Assignment
The answer must be one number: how many lines below contain the word "Panda".

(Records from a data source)
== Segment start ==

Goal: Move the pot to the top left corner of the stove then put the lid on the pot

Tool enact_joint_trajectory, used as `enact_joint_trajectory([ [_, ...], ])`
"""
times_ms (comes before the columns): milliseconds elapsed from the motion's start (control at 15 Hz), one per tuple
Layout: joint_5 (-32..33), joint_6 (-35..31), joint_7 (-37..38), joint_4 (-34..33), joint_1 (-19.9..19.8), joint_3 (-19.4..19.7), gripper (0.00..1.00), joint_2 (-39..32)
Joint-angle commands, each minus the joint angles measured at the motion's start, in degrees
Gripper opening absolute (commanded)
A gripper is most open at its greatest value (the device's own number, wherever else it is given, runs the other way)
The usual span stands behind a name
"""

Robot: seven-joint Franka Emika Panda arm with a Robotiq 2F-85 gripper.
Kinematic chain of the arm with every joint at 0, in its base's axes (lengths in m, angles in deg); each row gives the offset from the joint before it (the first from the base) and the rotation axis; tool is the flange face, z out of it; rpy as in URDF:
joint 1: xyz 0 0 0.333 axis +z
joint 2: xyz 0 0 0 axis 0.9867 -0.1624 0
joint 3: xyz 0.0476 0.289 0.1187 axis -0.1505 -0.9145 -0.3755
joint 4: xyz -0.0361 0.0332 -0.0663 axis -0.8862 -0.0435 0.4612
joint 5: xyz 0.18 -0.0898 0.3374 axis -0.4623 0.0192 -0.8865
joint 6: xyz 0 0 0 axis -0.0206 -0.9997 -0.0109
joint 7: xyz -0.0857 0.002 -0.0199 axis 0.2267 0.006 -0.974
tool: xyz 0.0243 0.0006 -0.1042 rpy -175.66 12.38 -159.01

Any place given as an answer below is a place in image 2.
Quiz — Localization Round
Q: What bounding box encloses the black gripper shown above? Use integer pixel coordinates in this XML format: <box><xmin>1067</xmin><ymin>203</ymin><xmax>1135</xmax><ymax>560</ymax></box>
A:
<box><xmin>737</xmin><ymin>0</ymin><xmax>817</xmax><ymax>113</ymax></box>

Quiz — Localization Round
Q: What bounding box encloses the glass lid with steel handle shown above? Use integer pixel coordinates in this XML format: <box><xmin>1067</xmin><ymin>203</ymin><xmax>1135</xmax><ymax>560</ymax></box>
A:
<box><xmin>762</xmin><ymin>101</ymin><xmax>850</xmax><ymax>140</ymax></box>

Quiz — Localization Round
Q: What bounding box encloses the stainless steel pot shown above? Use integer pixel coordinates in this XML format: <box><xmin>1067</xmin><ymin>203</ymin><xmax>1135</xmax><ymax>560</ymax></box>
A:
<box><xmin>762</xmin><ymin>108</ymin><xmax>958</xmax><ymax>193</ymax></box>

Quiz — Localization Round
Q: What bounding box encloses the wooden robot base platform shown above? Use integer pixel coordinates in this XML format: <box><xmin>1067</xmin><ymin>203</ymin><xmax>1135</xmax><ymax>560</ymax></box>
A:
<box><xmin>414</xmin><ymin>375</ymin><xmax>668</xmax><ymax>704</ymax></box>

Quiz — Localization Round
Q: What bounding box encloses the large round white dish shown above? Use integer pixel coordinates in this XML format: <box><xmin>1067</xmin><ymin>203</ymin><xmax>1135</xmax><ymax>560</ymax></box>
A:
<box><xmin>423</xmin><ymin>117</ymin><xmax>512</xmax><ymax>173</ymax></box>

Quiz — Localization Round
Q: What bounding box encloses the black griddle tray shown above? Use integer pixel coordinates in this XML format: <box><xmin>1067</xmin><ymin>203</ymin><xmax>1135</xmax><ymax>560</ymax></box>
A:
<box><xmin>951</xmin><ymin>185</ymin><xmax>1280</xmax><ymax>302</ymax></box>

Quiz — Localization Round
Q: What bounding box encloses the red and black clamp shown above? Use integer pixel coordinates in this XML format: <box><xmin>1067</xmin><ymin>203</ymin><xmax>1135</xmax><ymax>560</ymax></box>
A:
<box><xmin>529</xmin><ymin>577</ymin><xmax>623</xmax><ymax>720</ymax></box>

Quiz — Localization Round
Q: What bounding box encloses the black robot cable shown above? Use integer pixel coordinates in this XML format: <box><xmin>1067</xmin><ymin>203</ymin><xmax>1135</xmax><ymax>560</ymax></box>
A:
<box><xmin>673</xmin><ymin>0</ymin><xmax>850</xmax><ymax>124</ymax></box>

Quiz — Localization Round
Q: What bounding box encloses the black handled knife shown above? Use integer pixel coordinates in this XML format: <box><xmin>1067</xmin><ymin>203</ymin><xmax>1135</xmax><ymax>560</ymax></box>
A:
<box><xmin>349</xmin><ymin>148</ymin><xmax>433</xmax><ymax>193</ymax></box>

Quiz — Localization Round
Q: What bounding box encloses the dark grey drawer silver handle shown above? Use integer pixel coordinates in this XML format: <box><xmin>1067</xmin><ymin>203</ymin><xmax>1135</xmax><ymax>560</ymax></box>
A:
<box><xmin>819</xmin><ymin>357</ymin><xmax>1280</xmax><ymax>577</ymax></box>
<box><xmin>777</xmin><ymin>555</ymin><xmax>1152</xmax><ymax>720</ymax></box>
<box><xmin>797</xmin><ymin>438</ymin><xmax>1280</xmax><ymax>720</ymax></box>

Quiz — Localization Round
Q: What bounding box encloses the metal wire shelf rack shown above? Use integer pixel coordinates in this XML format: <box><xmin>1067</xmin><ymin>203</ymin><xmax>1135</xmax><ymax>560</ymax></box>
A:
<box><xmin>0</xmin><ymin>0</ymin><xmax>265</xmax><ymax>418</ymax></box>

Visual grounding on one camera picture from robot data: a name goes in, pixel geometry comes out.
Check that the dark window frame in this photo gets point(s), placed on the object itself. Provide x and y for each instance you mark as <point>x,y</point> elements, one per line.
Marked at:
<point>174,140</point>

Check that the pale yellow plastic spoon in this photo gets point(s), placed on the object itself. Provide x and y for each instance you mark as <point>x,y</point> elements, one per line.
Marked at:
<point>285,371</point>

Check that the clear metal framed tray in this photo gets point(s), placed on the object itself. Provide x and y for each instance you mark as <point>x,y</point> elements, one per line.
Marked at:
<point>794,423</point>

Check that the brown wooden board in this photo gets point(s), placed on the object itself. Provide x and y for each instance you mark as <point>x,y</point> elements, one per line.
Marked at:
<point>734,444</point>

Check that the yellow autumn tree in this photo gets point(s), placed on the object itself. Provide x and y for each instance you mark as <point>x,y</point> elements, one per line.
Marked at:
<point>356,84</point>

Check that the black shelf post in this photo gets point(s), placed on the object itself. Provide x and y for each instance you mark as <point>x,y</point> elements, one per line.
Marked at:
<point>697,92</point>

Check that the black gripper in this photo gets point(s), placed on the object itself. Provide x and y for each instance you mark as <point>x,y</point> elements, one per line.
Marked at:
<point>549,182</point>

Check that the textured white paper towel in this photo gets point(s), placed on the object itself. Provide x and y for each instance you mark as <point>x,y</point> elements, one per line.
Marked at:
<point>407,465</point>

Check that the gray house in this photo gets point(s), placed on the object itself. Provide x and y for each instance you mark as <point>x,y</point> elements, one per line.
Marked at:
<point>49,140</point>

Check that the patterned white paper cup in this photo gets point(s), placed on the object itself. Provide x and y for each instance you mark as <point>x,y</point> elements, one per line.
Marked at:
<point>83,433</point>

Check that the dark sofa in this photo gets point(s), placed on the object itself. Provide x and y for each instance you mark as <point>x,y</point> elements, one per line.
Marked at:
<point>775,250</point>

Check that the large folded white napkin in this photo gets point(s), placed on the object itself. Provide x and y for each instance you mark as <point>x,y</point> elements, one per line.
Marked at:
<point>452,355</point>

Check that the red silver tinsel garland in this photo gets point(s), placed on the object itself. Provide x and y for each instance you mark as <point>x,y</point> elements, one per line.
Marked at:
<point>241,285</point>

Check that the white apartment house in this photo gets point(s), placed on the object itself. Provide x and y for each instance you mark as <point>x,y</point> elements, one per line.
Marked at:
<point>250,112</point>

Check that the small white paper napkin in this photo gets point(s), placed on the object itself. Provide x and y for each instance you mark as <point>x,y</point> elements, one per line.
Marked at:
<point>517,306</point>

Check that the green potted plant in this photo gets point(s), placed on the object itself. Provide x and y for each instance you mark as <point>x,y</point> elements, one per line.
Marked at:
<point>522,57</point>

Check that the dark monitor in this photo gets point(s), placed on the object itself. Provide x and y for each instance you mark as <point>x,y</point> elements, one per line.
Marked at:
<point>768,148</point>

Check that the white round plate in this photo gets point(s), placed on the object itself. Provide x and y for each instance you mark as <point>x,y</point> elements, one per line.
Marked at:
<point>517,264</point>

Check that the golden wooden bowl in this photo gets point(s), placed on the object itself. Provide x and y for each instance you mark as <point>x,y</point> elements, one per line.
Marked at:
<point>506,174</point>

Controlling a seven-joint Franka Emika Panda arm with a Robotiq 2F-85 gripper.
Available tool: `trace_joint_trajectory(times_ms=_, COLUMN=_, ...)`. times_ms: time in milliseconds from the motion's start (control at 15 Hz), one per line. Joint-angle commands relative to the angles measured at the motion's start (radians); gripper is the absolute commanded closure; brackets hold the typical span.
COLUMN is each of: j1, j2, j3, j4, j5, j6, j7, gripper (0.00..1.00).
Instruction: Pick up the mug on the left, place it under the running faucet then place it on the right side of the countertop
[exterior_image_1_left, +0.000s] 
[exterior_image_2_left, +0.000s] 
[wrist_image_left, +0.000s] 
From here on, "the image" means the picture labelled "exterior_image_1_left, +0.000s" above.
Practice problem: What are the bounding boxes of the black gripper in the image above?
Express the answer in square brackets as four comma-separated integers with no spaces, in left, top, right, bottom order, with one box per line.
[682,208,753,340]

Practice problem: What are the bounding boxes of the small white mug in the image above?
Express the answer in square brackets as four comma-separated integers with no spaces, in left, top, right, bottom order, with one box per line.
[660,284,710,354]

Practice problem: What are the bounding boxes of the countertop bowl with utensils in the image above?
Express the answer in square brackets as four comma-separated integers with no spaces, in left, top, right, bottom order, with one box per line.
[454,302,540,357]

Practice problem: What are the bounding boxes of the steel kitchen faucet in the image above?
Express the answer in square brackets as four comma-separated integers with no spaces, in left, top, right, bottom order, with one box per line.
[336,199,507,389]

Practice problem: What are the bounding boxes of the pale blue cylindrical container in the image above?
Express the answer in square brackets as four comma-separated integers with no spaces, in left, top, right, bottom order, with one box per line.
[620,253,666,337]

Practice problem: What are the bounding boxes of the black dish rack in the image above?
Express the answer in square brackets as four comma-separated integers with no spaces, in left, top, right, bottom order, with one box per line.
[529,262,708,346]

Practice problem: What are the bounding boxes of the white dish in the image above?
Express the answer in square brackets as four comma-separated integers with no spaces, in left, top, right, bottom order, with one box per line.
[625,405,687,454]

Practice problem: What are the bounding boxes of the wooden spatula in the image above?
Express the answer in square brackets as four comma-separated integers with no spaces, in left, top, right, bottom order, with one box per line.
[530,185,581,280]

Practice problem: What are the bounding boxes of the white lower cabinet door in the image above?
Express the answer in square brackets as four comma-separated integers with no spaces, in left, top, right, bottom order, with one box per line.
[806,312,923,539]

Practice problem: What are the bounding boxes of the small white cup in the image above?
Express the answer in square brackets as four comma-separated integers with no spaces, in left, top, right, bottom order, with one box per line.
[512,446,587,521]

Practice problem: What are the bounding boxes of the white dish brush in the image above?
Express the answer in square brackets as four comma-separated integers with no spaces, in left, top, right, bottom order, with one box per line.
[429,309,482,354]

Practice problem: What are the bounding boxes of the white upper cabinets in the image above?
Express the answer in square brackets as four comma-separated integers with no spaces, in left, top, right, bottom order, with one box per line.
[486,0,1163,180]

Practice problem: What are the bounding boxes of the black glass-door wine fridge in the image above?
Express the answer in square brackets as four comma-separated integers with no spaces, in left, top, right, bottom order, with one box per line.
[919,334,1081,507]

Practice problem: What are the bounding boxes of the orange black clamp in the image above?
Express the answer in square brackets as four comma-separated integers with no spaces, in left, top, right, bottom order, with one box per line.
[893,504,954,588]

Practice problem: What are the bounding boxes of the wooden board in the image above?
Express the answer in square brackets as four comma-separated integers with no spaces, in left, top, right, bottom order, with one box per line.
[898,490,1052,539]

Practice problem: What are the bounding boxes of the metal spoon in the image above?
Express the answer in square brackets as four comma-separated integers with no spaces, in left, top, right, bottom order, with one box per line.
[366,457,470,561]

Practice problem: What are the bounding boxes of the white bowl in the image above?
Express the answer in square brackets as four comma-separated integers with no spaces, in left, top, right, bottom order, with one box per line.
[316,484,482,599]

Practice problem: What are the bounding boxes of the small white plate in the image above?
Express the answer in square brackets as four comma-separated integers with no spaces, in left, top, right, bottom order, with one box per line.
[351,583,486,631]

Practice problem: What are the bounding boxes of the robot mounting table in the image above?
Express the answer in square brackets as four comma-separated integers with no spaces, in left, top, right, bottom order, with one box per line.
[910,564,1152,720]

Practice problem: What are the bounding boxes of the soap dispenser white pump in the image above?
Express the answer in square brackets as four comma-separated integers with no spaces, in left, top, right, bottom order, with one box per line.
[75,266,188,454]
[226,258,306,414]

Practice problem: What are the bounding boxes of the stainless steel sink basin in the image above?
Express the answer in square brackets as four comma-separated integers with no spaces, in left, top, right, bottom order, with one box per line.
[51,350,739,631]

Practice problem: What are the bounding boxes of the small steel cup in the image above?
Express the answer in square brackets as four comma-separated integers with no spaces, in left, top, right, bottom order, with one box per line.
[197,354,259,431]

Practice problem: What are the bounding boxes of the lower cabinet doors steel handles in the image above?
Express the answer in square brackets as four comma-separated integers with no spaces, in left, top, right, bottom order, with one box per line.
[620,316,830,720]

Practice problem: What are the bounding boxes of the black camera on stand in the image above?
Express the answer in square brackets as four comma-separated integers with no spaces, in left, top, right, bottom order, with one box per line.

== Segment end ==

Answer
2